John O'Neill

Personal information
- Full name: John Nicholas O'Neill
- Date of birth: 8 September 1935
- Place of birth: Dublin, Ireland
- Date of death: 23 September 2012 (aged 77)
- Place of death: Blackpool, England
- Position(s): Utility

Senior career*
- Years: Team / Apps / (Gls)
- 1953–1958: Drumcondra / 55 / (2)
- 1958–1963: Preston North End / 50 / (0)
- 1963–1964: Barrow / 35 / (3)
- 1964–1965: Drumcondra / 18 / (5)
- 1965: Melbourne Hakoah / 16 / (5)
- 1965: Drumcondra / 2 / (0)
- 1965–1976: Waterford / 208 / (67)

International career
- 1960: Republic of Ireland / 1 / (0)

= John O'Neill (footballer, born 1935) =

Irish footballer

John Nicholas O'Neill (8 September 1935 – 23 September 2012) was an Irish professional footballer.

He was a defender who started his career with Drumcondra in his native city before moving to Preston North End in April 1958 along with team-mate Alan Kelly.

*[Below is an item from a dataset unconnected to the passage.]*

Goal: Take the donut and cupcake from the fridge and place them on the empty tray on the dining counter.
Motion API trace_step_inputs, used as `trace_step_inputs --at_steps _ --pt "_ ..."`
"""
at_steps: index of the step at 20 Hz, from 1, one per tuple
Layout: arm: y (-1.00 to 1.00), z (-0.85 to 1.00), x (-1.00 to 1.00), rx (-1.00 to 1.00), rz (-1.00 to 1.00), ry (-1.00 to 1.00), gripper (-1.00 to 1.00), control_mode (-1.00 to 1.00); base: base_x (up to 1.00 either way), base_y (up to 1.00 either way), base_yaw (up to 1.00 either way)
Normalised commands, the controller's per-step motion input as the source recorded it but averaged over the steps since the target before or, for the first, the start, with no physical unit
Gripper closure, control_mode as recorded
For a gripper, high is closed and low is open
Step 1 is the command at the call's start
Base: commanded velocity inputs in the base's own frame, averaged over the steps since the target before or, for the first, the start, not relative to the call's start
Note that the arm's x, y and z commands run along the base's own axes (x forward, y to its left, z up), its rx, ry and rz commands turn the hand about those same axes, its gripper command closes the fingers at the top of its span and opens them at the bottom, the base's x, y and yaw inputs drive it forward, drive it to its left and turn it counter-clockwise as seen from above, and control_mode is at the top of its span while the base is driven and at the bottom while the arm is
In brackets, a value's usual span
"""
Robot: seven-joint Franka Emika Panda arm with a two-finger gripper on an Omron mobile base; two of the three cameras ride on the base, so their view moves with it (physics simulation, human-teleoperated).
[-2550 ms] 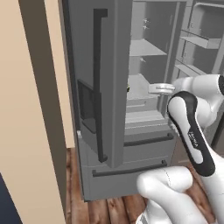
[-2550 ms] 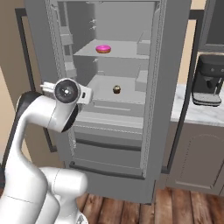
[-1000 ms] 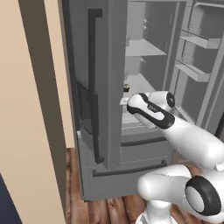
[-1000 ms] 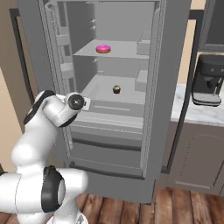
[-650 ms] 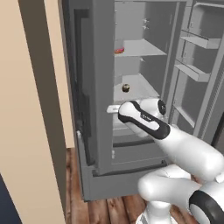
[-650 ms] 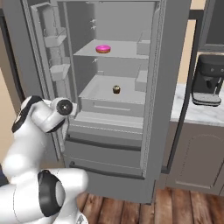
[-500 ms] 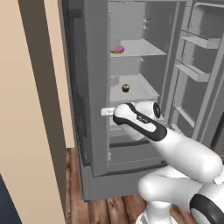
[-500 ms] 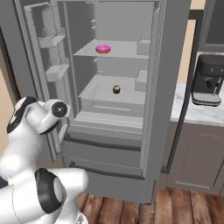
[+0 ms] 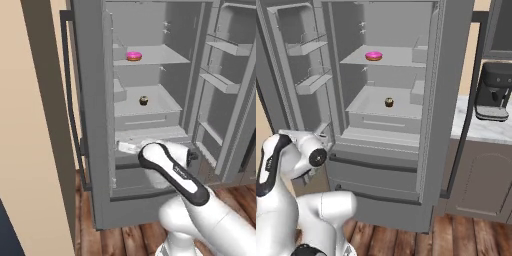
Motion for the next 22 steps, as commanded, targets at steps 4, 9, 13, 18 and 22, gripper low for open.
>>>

He eventually went on to replace the legendary Joe Walton at left back and played for Preston 50 times. O'Neill won his only cap for the Republic of Ireland national football team on 28 September 1960 against Wales at Dalymount Park.

O'Neill moved to Barrow in July 1963 for a £1,500 fee.

He died on 23 September 2012, aged 77.